Efficient Multimodal Diffusion Models Using Joint Data Infilling with Partially Shared U-Net
This work addresses efficiency and quality issues in multimodal data generation for AI applications, representing an incremental improvement over prior methods.
The paper tackles the inefficiency and interference in multimodal diffusion models by proposing a Partially Shared U-Net architecture and a joint data infilling sampling method, resulting in higher quality text and image generation on MS-COCO with faster training and sampling compared to existing models.

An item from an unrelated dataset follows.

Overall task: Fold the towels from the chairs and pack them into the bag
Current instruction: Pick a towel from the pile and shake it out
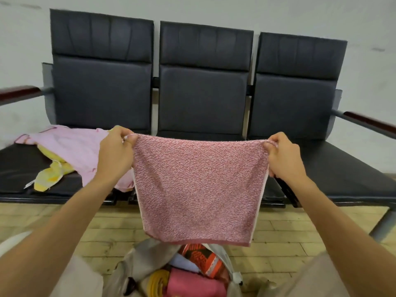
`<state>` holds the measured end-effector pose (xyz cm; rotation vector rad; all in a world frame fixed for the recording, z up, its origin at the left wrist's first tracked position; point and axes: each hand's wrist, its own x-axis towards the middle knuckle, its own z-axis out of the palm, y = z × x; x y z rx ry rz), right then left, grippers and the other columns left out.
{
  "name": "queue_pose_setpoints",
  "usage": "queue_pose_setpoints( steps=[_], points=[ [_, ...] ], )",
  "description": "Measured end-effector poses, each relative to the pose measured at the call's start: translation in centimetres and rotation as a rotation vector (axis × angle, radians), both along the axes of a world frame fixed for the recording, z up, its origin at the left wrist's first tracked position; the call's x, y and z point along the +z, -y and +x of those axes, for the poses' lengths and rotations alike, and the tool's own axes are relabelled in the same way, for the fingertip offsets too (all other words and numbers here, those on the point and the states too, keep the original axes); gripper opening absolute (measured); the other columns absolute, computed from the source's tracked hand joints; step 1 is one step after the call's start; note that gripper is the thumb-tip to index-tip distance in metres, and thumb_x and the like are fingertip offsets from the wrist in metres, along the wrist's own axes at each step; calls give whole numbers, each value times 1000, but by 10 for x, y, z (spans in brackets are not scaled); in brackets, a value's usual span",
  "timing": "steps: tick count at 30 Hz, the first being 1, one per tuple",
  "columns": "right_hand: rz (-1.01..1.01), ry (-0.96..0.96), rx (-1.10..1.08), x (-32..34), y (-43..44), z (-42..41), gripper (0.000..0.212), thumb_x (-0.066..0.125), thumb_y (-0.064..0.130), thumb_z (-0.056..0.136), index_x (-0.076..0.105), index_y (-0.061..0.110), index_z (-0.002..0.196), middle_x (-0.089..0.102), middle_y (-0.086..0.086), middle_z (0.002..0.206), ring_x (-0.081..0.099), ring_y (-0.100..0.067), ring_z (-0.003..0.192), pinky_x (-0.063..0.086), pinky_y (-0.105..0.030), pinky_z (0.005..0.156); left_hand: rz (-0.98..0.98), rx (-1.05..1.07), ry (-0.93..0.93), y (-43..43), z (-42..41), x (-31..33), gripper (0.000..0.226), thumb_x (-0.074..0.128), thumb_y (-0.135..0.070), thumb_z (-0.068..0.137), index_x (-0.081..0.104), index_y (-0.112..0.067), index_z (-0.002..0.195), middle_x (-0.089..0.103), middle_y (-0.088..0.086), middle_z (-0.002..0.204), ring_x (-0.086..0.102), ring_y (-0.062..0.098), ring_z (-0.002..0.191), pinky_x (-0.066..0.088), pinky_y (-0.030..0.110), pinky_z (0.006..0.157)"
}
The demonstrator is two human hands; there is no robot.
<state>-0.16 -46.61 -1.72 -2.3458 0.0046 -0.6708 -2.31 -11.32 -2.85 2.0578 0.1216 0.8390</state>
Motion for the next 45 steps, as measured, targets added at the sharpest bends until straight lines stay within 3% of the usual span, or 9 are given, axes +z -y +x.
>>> queue_pose_setpoints(
  steps=[4, 8, 12, 16, 19, 22, 32, 39, 45],
  points=[
    [-111, -102, 41, 15, 1, 28, 18, 41, 13, 103, 59, 12, 103, 63, -7, 78, 59, -13, 44, 43, -9, 41, -180, -166, -251, 3, 34, 11, 14, 38, -18, 104, 45, -9, 111, 60, 17, 90, 67, 23, 47, 54, 27, 40],
    [-18, -381, 112, 5, -1, 67, 25, 38, 8, 101, 62, 6, 108, 69, -20, 86, 72, -28, 58, 62, -39, 66, -290, -320, -500, -3, 76, 6, 23, 41, -17, 103, 50, -1, 118, 63, 20, 108, 73, 30, 75, 60, 29, 58],
    [23, -527, 136, -11, -6, 100, 22, 41, 8, 101, 62, 5, 109, 68, -19, 101, 74, -28, 75, 61, -41, 77, -378, -380, -560, 2, 111, -15, 14, 42, -9, 101, 53, -2, 108, 63, 19, 109, 68, 25, 91, 58, 28, 73],
    [-45, -362, 258, -20, -9, 123, 20, 46, 10, 100, 65, 11, 94, 71, -8, 100, 70, -17, 84, 57, -25, 80, -410, -392, -378, 8, 139, -30, 23, 49, -3, 92, 46, -11, 70, 47, 9, 76, 46, 21, 72, 35, 27, 63],
    [-23, 62, 173, -19, -17, 126, 18, 48, 14, 101, 66, 13, 102, 64, 3, 94, 57, -1, 78, 40, -3, 65, -442, -308, -185, 12, 145, -30, 21, 46, -4, 95, 48, -15, 78, 61, 5, 104, 59, 24, 95, 49, 38, 87],
    [15, 119, 187, -27, -19, 121, 21, 48, 19, 101, 67, 12, 108, 63, 5, 96, 56, -4, 82, 39, -9, 66, -264, -360, -199, 16, 125, -33, 24, 40, 0, 96, 44, -17, 79, 66, -6, 91, 65, 16, 90, 56, 39, 85],
    [-638, -621, 439, -81, -5, 73, 29, 56, 26, 98, 64, 18, 124, 61, 1, 129, 53, -19, 122, 40, -27, 98, 600, -616, -637, -20, 75, -94, 14, 39, -16, 101, 36, -25, 90, 56, 20, 91, 45, 19, 72, 45, 47, 74],
    [-596, -610, 335, -112, -6, 95, 40, 51, 21, 100, 52, 24, 139, 53, -9, 140, 53, -27, 123, 41, -31, 100, 589, -644, -586, -20, 88, -113, 33, 53, -16, 97, 44, -31, 125, 58, -16, 114, 58, 1, 103, 46, 16, 87],
    [-460, -404, 278, -129, 0, 111, 28, 49, 14, 100, 67, 14, 121, 68, -14, 118, 61, -33, 107, 44, -32, 92, 373, -520, -360, -17, 102, -118, 26, 55, -10, 96, 60, -35, 95, 63, -15, 93, 59, -6, 85, 41, 5, 70]
  ],
)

Recently, diffusion models have been used successfully to fit distributions for cross-modal data translation and multimodal data generation. However, these methods rely on extensive scaling, overlooking the inefficiency and interference between modalities. We develop Partially Shared U-Net (PS-U-Net) architecture which is an efficient multimodal diffusion model that allows text and image inputs to pass through dedicated layers and skip-connections for preserving modality-specific fine-grained details. Inspired by image inpainting, we also propose a new efficient multimodal sampling method that introduces new scenarios for conditional generation while only requiring a simple joint distribution to be learned. Our empirical exploration of the MS-COCO dataset demonstrates that our method generates multimodal text and image data with higher quality compared to existing multimodal diffusion models while having a comparable size, faster training, faster multimodal sampling, and more flexible generation.